FAITH cinema from production companies that specialise in sugary evangelistic films is not my cup of tea, but I enjoyed I Can Only Imagine (Cert. PG). Named after the bestselling Christian single, it is the life story of the composer-singer Bart Millard, of the MercyMe band. He is played by J. Michael Finley, currently starring in the West End show The Book of Mormon.
The film is likeable because it has the hallmarks of an old-fashioned musician biopic. All such films have a young prodigy who has to overcome antagonism — put-downs and violence — here supplied by Bart’s abusive father, Arthur, played by Dennis Quaid in frighteningly bad humour.

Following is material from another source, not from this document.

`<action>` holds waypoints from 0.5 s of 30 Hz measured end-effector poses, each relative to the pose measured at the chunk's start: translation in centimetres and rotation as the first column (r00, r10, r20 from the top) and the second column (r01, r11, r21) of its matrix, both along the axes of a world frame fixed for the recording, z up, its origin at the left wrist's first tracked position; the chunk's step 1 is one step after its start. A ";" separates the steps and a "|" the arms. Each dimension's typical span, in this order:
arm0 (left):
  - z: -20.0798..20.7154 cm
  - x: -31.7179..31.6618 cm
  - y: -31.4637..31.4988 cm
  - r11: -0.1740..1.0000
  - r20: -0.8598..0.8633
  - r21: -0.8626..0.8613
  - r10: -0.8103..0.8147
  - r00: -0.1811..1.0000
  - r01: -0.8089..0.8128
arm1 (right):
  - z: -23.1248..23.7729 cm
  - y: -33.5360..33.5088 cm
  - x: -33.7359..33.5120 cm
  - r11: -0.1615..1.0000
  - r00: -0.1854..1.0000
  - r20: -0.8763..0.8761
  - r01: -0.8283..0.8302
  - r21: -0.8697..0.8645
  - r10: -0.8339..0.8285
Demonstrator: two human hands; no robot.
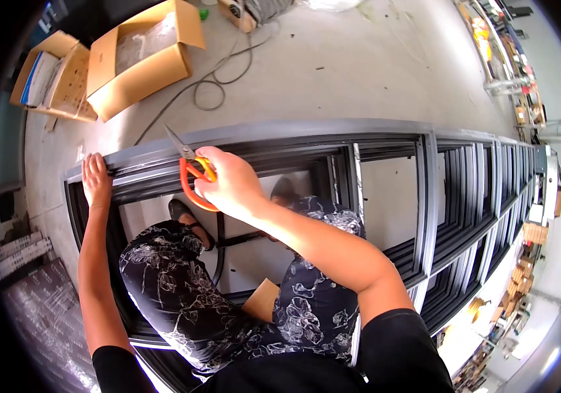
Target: The person applies sealing strips into the grooves of metal frames, using shears to cut the strips to length.
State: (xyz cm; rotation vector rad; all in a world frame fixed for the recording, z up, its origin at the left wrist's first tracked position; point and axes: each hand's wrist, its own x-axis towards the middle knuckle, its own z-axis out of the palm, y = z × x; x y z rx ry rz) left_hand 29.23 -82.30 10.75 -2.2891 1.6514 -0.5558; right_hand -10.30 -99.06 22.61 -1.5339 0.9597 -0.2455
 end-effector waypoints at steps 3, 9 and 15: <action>1.5 -2.0 -1.3 0.996 -0.046 0.048 0.075 0.996 -0.073 | 0.1 -0.9 -1.0 0.998 0.999 0.001 0.032 -0.047 -0.032; 3.6 -4.1 -3.5 0.987 -0.093 0.144 0.091 0.992 -0.077 | 0.5 -2.4 -4.3 0.986 0.985 0.081 0.157 -0.058 -0.152; 1.3 0.0 -2.1 0.975 0.133 0.187 0.100 0.986 -0.124 | 0.8 -3.6 -9.5 0.899 0.885 0.245 0.429 -0.092 -0.397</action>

Not even the love and prayers of Bart’s girlfriend, Shannon (Madeline Carroll), his Baptist church in Greenville, Texas, or the school where he plays Curly in Oklahoma can build his self-esteem.
Next, in biopic form, our hero overthrows restraints on his art. Bart stands up to his father and leaves, but also rejects Shannon. Taking off to Oklahoma City, he experiences an arduous and testing time before achieving fame. This heralds the retirement-and-comeback phase. MercyMe’s manager, Scott Brickell (Trace Adkins), tells Bart to stop running away from Arthur’s malignant influence. “Let that pang become your inspiration.”
Bart returns to Arthur, who, in the mean time, has become a committed Christian, giving his son hope that, if Jesus can change his father, the gospel can change anybody. Out of this comes the eponymous song imagining what heaven will be like. It may have been written in ten minutes, but Nicole Duport as Amy Grant, “the Queen of Christian Pop”, tells Bart that it has taken a lifetime to find expression.
J. Michael Finley as Bart Millard and Dennis Quaid as his father, Arthur, in I Can Only Imagine
On his return to performing, his song leads to unprecedented success; but the grand biopic finale is yet to come. Bart’s heart aches for Shannon. We can’t leave the cinema before that reconciliation scene. It all sounds like painting by numbers, but it isn’t. It would be disappointing if the scenario were more like real life.
Like most films based on a true story, there is a significant reshaping of the facts. Who cares? Witness The Greatest Showman, so popular despite its questionable version of the circus-owner P. T. Barnum’s life. What matters is how the story is told and what its underlying message is. I Can Only Imagine is about hope and redemption. Lest we fail to get it, the opening credits have told us this, and Amy informs an audience that this song is “pure hope”.
The way the Erwin Brothers (October Baby, Moms’ Night Out, and Woodlawn) direct this film, it hardly matters that the main characters are all (or become) Christians. There is little content to what it means, except that forgiveness ensues, as it does in many films in which Christian faith is never mentioned. Perhaps those others implicitly relate the gospel message, while the present one dares us to imagine a world where Christianity redeems us.
I can only imagine what it will be like, when I walk by Your side. . .
I can only imagine, what my eyes will see, when Your Face is before me!
I can only imagine. I can only imagine.
Surrounded by Your Glory, what will my heart feel?
Will I dance for you, Jesus? Or in awe of You, be still?
Will I stand in Your presence, or to my knees will I fall?
Will I sing “Hallelujah!”? Will I be able to speak at all?
I can only imagine! I can only imagine!